Stories in Early Years
In Early Years, our curriculum is underpinned by a diverse selection of high quality picture books as well as oral story telling, singing and role play.
Each year group in Early Years explores a selection of key texts throughout the year and we link lots of our classroom activities and experiences to the story too. When we introduce a new story we take care to practise any unfamiliar words and make sure that we understand what they mean.
What else do we read?
We are immersed in books in Early Years! As well as fully stocked, beautiful reading areas in our classrooms which contain a selection of fiction and non-fiction and other stories linked to our focus text and topic, we also have books dotted about throughout the room in different areas of provision, including outside! We read a story at home time too - this is often from our carefully selected library of books, specifically chosen to challenge stereotypes and explore themes of culture, identity, race and gender. Whilst we provide a wide range of books intended to broaden our children's knowledge and understanding of the world, we are also mindful to provide books which also represent our children's own experiences and realities.
How can I help at home?
You can help by talking to your child about the story they have been reading in class. Ask questions such as, "Who were the characters in the story?", "Where was the story set?", "Were the characters happy or sad? Why?", "What happened in the end?", "Did you like the story? Why?".

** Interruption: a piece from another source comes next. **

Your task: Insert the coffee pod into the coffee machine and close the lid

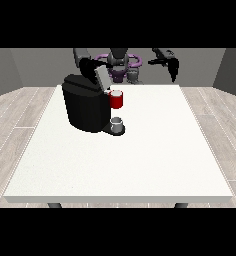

Why not visit the local library to borrow some of our key texts...! Reading the same stories at home will really help your child to gain a deeper understanding of the book and help them develop their literacy skills even further.
If you can offer your child real life experiences linked to the story, this can be a wonderful enhancement and learning experience. For example, growing bean plants when reading Jack and the Beanstalk, going on a 'bear hunt' in local woodland when reading We're Going on a Bear Hunt or even taking a family trip to the seaside when reading Sharing a Shell.